The problem >>
When a line in the listing contains the string "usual", pick it out and copy it.
===== Source data
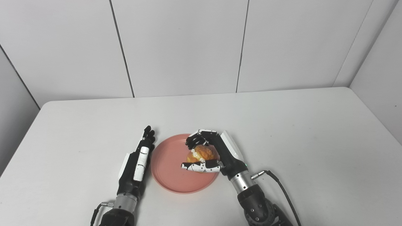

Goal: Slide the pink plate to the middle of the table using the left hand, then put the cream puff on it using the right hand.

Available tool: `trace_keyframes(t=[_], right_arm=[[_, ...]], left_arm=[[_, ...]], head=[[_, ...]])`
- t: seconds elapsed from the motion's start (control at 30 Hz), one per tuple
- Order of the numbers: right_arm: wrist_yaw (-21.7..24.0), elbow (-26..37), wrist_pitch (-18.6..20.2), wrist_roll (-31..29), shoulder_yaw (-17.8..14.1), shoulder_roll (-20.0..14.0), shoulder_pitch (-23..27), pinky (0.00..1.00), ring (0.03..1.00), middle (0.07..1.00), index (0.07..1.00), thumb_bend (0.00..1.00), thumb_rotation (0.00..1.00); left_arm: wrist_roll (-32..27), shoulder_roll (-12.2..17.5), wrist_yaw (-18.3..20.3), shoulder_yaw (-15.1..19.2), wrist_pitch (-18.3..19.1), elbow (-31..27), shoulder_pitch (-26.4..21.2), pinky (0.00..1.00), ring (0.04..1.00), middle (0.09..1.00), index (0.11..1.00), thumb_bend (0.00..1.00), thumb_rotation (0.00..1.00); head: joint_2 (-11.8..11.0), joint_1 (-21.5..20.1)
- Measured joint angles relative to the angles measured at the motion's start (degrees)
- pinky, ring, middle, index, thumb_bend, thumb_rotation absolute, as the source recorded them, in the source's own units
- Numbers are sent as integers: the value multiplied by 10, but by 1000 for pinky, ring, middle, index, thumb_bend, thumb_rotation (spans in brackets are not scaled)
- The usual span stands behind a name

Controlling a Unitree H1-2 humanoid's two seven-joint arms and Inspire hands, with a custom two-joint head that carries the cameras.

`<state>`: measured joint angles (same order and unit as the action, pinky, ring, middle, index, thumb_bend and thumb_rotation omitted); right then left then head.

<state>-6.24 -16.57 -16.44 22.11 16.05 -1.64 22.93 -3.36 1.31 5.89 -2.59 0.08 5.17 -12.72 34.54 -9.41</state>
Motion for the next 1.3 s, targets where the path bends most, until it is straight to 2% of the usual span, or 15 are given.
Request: trace_keyframes(t=[0.23,0.3,0.37,0.43,0.6,0.67,0.73,0.77,0.83,1.0,1.13,1.17,1.23,1.27,1.3], right_arm=[[1,-14,-14,10,0,-6,11,310,415,495,497,514,0],[1,-17,-21,12,-1,-7,18,334,467,512,485,498,0],[1,-17,-22,16,-2,-7,26,327,465,562,464,490,0],[1,-17,-24,21,-2,-7,33,330,471,573,457,488,0],[-3,-23,-55,40,2,-9,40,333,477,564,483,489,0],[-4,-32,-62,50,6,-11,40,340,491,511,495,494,0],[-9,-41,-68,59,9,-11,40,337,490,499,504,494,0],[-10,-46,-69,61,10,-11,40,337,490,499,504,494,0],[-11,-51,-69,62,13,-12,39,330,476,569,490,487,0],[-6,-56,-70,76,29,-19,41,347,487,548,487,492,0],[-6,-60,-70,87,37,-22,43,353,499,569,473,489,0],[-7,-62,-70,98,41,-24,45,508,616,555,470,503,0],[-8,-62,-70,126,57,-31,48,707,746,708,491,500,89],[-6,-61,-70,142,69,-37,50,796,800,763,658,518,36],[1,-59,-70,153,76,-42,51,855,841,805,754,528,44]], left_arm=[[0,-5,-4,-2,5,-9,7,1000,1000,1000,1000,656,1000],[0,-5,-4,-3,9,-12,8,1000,1000,1000,1000,656,1000],[0,-5,-4,-4,13,-18,10,1000,1000,1000,1000,653,1000],[0,-6,-4,-6,20,-24,11,1000,1000,1000,1000,644,1000],[3,-8,-9,-9,25,-26,12,1000,1000,1000,1000,664,1000],[7,-8,-11,-10,24,-26,12,1000,1000,1000,1000,661,1000],[7,-9,-12,-11,22,-26,12,1000,1000,1000,1000,656,1000],[7,-10,-13,-11,22,-26,12,1000,1000,1000,1000,656,1000],[10,-12,-14,-11,22,-26,12,1000,1000,1000,1000,663,1000],[13,-13,-18,-13,22,-26,13,1000,1000,1000,1000,661,1000],[14,-15,-23,-15,22,-26,14,1000,1000,1000,1000,660,1000],[15,-16,-25,-16,22,-28,15,1000,1000,1000,1000,659,1000],[20,-16,-25,-19,23,-35,19,1000,1000,1000,1000,644,1000],[22,-16,-25,-23,24,-38,21,1000,1000,1000,1000,640,1000],[23,-16,-25,-25,24,-42,24,1000,1000,1000,1000,636,1000]], head=[[1,13],[2,18],[3,22],[5,24],[5,29],[5,31],[4,33],[4,33],[3,34],[-1,37],[-7,39],[-7,39],[-4,41],[-9,46],[-9,47]])
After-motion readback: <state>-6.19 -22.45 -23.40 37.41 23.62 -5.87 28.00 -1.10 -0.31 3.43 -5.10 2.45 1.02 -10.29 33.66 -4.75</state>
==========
Output for this exercise >>
- The usual span stands behind a name
Motion for the next 1.3 s, targets where the path bends most, until it is straight to 2% of the usual span, or 15 are given.

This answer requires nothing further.